■ **About this task**: What lines of the listing include the string "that"? Show them all.

Segment Open

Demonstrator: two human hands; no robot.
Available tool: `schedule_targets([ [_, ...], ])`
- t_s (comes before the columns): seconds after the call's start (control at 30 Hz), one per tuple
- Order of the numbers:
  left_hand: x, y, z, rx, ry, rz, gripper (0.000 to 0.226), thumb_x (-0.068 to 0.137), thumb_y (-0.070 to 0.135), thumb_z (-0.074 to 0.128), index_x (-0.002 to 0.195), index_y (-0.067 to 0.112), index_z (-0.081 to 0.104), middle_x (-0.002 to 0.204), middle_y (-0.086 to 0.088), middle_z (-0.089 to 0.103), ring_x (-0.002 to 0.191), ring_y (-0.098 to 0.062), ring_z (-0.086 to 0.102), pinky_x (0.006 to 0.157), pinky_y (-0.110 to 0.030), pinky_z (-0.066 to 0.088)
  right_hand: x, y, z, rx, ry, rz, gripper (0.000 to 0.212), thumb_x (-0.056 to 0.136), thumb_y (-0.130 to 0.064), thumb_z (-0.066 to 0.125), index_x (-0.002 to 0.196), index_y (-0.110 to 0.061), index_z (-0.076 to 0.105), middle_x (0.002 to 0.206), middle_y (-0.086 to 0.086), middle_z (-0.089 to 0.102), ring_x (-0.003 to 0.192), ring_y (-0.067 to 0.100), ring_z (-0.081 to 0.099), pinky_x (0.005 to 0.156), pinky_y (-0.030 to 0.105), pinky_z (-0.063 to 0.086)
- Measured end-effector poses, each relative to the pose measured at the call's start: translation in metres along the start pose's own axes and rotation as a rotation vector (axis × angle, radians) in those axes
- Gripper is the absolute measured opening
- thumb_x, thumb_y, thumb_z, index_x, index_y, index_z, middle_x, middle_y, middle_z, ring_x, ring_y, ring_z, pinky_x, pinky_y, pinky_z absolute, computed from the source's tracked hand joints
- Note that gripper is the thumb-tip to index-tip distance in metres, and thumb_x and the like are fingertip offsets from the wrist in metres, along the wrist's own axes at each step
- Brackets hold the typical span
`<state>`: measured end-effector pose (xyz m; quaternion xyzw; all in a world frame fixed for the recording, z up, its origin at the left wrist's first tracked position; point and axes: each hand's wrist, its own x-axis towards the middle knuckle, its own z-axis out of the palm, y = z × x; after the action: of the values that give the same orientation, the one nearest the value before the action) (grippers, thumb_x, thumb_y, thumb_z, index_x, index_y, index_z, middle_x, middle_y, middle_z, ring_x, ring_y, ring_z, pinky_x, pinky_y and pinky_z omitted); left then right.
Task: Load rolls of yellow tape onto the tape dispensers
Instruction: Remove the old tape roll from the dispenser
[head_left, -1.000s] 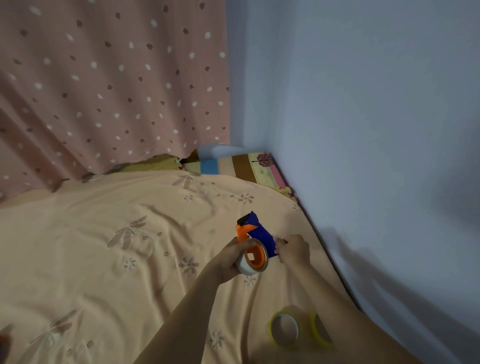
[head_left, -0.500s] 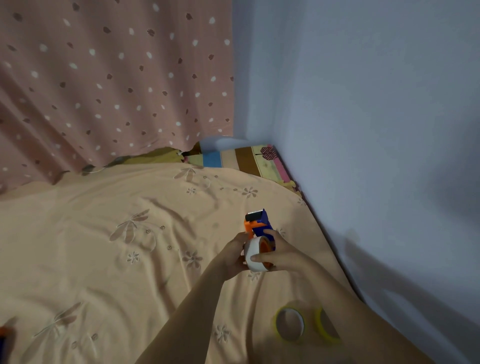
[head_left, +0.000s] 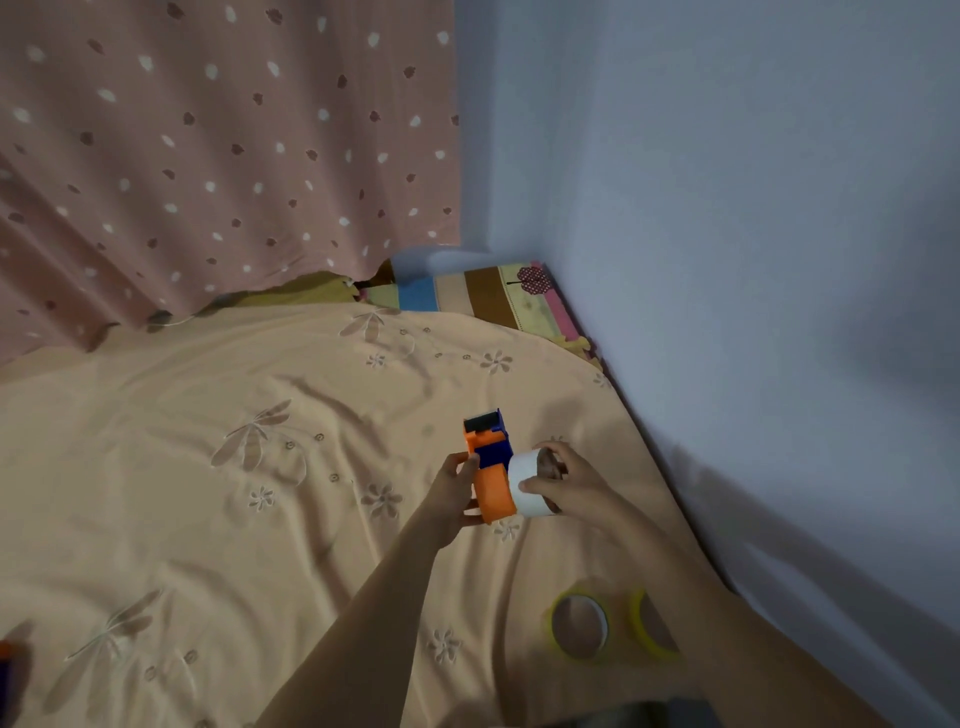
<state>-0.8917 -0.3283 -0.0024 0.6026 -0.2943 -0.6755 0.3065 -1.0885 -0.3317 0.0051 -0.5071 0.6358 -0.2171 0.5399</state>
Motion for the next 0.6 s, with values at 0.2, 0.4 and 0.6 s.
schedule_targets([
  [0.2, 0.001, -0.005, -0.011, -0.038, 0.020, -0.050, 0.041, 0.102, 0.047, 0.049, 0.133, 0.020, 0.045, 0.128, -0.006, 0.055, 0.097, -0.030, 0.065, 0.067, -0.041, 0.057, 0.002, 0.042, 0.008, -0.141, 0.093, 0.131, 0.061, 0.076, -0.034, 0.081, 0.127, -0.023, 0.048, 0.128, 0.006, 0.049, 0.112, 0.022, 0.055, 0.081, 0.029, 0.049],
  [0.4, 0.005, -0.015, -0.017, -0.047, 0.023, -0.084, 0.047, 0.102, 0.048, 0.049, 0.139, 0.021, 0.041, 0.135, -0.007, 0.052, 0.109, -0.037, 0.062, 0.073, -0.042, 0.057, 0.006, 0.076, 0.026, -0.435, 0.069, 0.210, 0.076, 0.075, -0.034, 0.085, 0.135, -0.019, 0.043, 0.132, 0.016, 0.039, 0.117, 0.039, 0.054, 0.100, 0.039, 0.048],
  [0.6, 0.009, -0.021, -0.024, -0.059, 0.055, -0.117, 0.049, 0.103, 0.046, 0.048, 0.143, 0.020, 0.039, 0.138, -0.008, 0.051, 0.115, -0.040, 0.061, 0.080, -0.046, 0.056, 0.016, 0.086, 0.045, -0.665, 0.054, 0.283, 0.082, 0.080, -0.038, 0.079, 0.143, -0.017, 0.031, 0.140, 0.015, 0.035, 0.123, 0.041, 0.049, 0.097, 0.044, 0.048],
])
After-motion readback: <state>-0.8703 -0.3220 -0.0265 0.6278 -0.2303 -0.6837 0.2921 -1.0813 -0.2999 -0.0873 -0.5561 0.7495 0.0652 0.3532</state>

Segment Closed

■ **Expected answer**:
- Note that gripper is the thumb-tip to index-tip distance in metres, and thumb_x and the like are fingertip offsets from the wrist in metres, along the wrist's own axes at each step
`<state>`: measured end-effector pose (xyz m; quaternion xyzw; all in a world frame fixed for the recording, z up, its origin at the left wrist's first tracked position; point and axes: each hand's wrist, its own x-axis towards the middle knuckle, its own z-axis out of the palm, y = z × x; after the action: of the values that give the same orientation, the one nearest the value before the action) (grippers, thumb_x, thumb_y, thumb_z, index_x, index_y, index_z, middle_x, middle_y, middle_z, ring_x, ring_y, ring_z, pinky_x, pinky_y and pinky_z omitted); left then right.

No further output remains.